━━ Extracted records
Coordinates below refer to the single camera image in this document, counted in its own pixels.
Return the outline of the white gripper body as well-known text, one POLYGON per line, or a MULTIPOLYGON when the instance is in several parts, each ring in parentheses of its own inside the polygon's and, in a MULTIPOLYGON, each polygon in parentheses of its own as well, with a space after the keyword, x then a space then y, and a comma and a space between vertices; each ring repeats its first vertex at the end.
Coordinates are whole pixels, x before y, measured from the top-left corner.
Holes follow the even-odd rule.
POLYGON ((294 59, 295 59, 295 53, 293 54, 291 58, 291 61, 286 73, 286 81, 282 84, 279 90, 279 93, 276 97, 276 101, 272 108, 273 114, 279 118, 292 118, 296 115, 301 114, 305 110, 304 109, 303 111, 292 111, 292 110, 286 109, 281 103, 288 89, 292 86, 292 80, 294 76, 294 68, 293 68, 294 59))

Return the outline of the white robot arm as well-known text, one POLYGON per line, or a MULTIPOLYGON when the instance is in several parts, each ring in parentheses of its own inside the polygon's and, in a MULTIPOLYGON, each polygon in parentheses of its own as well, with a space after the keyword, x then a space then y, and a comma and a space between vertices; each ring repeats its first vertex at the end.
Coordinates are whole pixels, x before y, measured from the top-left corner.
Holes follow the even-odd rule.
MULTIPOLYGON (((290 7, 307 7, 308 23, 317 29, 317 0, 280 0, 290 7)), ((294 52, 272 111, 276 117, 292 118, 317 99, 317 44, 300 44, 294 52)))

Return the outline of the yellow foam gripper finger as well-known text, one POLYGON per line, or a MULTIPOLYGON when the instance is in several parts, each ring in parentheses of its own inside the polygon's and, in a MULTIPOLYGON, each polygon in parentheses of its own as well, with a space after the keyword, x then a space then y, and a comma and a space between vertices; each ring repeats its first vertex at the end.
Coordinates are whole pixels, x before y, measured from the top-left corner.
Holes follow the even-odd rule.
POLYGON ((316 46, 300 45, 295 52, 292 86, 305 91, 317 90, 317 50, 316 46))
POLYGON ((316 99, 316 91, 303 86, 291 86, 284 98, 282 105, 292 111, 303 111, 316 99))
━━━━
━━ Extracted records
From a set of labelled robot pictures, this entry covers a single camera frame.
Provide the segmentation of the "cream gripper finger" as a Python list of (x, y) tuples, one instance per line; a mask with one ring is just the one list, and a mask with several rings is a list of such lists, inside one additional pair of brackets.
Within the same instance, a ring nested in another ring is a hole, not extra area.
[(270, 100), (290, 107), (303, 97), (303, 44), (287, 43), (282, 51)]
━━━━
━━ Extracted records
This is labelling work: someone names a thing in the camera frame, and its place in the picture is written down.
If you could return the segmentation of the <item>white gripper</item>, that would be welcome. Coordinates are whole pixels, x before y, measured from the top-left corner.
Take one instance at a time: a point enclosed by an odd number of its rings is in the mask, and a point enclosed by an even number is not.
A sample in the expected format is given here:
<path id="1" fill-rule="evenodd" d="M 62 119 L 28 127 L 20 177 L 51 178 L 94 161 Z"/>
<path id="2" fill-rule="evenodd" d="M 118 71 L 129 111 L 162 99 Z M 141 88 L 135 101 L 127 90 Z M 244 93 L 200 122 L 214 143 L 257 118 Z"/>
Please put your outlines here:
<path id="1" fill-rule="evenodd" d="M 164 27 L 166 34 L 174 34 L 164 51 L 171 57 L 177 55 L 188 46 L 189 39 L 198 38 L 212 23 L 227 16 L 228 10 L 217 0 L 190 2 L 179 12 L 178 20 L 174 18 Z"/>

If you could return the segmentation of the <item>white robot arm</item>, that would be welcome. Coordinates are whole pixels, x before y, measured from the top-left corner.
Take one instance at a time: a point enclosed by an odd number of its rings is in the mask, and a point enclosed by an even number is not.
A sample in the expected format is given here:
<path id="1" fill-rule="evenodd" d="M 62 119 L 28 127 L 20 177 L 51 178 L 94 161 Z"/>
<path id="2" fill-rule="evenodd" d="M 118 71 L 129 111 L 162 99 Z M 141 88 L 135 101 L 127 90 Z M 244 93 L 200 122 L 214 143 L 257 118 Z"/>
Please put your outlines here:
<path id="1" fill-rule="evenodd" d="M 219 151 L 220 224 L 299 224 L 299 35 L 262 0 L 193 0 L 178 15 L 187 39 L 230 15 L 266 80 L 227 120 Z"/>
━━━━
• Exercise directions
What you give back should be only the lines of the records above, starting at the line with "Coordinates below refer" and ending at the line with "Return the outline of the white robot", restated word for word.

• Task result
Coordinates below refer to the single camera image in this document, counted in its own pixels.
Return the outline of the white gripper body as well-known text, one POLYGON per line, or a MULTIPOLYGON when the instance is in several parts, each ring in parentheses of its own inside the polygon's and, in a MULTIPOLYGON, each polygon in parentheses of its own as well, with a space after the keyword, x then a space then y, and a comma and a space between vertices; each ring repeats its first vertex at the end.
Coordinates are whole pixels, x before y, measured from the top-left corner.
Holes follow the even-odd rule.
POLYGON ((294 59, 295 59, 295 53, 293 54, 291 58, 291 61, 286 73, 286 81, 282 84, 279 90, 279 93, 276 97, 276 101, 272 108, 273 114, 279 118, 292 118, 296 115, 301 114, 305 110, 304 109, 303 111, 292 111, 292 110, 286 109, 281 103, 288 89, 292 86, 292 80, 294 76, 294 68, 293 68, 294 59))

Return the outline of the white robot arm as well-known text, one POLYGON per line, or a MULTIPOLYGON when the instance is in several parts, each ring in parentheses of its own inside the polygon's and, in a MULTIPOLYGON, each polygon in parentheses of its own as well, with a space after the keyword, x then a space then y, and a comma and a space between vertices; each ring repeats its first vertex at the end.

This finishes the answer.